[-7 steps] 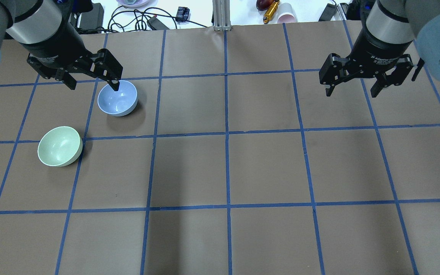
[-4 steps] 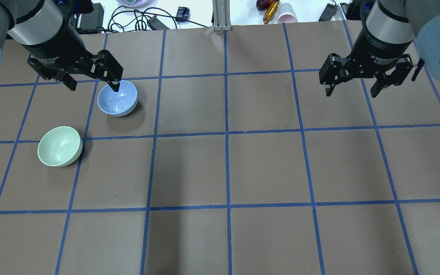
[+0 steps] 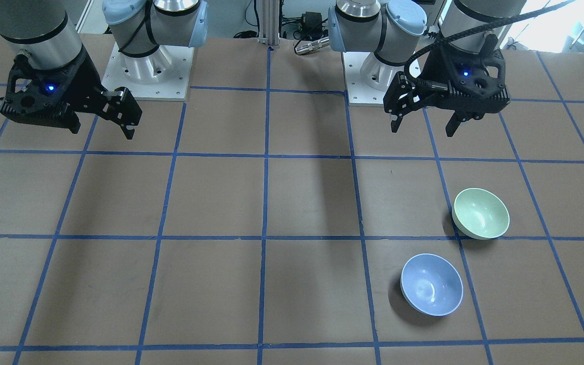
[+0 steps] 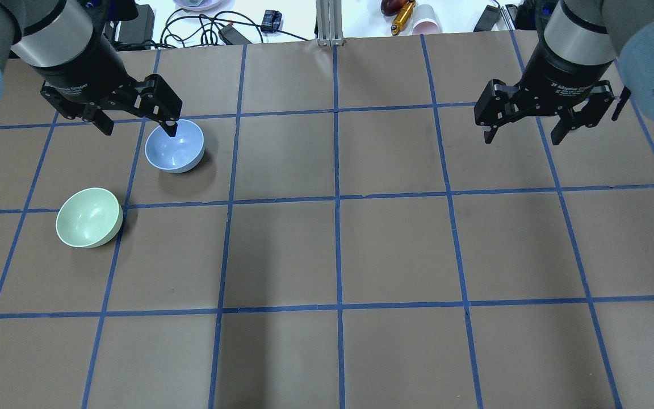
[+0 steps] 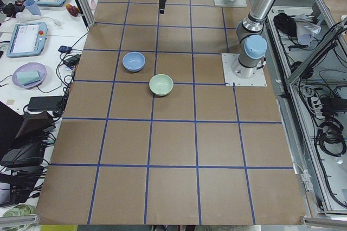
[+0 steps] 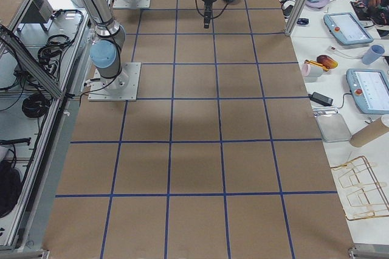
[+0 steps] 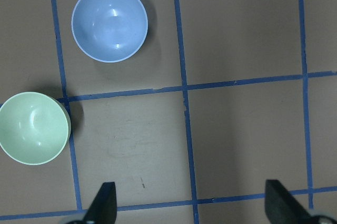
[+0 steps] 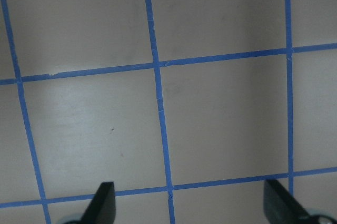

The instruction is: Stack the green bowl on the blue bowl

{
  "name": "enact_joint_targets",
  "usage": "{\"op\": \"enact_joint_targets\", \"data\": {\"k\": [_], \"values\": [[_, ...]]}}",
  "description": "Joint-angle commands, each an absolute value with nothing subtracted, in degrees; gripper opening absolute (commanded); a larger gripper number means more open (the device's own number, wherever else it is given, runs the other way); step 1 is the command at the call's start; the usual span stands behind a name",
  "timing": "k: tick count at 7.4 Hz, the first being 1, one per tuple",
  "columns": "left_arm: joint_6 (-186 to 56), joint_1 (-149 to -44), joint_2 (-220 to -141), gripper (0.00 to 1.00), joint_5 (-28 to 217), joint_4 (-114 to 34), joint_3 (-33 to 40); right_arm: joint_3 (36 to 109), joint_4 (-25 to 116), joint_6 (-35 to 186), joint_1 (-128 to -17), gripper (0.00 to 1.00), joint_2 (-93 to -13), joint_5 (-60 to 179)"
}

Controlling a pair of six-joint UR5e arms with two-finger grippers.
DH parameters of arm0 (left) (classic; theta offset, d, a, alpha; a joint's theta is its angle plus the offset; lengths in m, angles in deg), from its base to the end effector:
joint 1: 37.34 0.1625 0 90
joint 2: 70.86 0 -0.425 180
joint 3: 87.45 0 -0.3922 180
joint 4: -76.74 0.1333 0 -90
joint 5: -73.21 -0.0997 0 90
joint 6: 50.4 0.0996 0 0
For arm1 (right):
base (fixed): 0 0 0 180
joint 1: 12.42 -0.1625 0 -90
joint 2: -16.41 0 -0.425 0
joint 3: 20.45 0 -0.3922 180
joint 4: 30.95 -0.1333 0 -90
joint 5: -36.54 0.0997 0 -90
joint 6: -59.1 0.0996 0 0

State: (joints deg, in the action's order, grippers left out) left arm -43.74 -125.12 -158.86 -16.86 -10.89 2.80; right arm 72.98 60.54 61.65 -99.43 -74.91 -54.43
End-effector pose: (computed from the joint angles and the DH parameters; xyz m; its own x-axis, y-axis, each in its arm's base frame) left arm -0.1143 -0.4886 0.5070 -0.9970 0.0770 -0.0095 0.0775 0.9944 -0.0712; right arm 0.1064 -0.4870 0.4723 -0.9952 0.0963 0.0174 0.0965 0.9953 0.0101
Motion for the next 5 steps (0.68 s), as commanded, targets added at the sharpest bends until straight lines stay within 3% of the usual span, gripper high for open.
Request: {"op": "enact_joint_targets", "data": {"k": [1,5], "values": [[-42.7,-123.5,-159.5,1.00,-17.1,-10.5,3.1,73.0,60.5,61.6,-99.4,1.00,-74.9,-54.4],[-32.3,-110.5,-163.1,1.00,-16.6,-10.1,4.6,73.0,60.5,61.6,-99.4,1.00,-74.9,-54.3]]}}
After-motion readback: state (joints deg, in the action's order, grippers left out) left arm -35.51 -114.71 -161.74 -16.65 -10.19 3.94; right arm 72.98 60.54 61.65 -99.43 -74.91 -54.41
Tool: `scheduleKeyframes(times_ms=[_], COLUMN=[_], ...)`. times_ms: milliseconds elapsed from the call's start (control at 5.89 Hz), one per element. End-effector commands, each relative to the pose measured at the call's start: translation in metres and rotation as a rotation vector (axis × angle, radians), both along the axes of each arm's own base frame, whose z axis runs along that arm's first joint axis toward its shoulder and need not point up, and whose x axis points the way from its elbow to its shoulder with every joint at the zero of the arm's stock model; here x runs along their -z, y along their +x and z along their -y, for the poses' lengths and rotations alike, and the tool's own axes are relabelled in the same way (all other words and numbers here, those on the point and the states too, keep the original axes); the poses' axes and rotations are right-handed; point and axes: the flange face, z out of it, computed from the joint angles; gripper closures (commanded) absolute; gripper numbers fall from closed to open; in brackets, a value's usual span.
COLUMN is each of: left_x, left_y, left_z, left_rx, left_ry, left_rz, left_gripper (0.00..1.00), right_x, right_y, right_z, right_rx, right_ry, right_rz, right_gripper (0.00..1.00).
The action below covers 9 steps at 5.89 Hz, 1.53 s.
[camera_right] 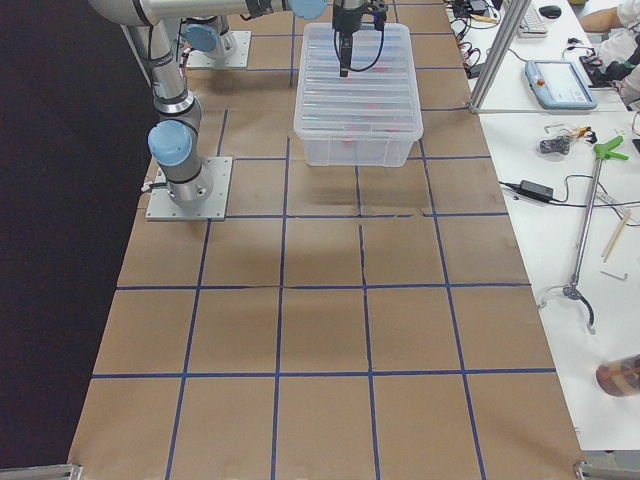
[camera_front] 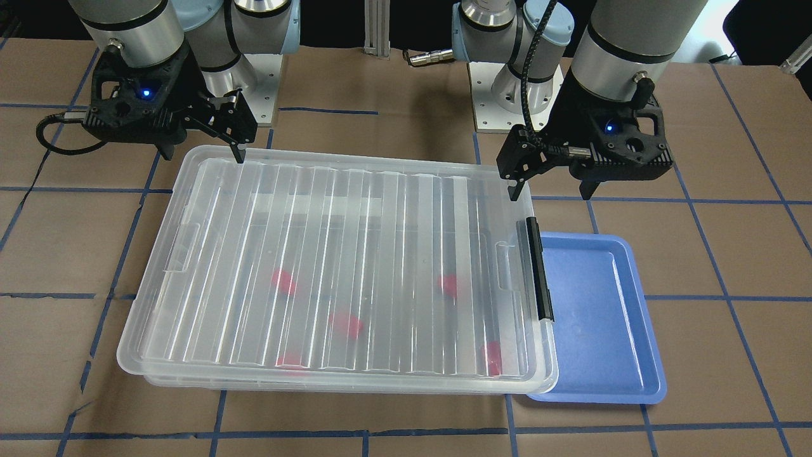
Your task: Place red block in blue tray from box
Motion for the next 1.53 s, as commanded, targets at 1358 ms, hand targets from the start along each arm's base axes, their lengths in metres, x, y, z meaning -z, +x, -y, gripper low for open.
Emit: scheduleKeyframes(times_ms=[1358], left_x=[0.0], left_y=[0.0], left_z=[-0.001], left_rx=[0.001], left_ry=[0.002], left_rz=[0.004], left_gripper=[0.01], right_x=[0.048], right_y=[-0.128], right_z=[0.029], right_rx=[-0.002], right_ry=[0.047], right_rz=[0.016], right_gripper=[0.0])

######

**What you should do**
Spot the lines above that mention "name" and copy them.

**Response to the exercise**
  "name": "enact_joint_targets",
  "description": "Joint-angle commands, each an absolute value with nothing subtracted, in degrees; gripper opening absolute (commanded); a larger gripper number means more open (the device's own number, wherever else it is given, runs the other way); step 1 is the command at the call's start; the usual span stands behind a name",

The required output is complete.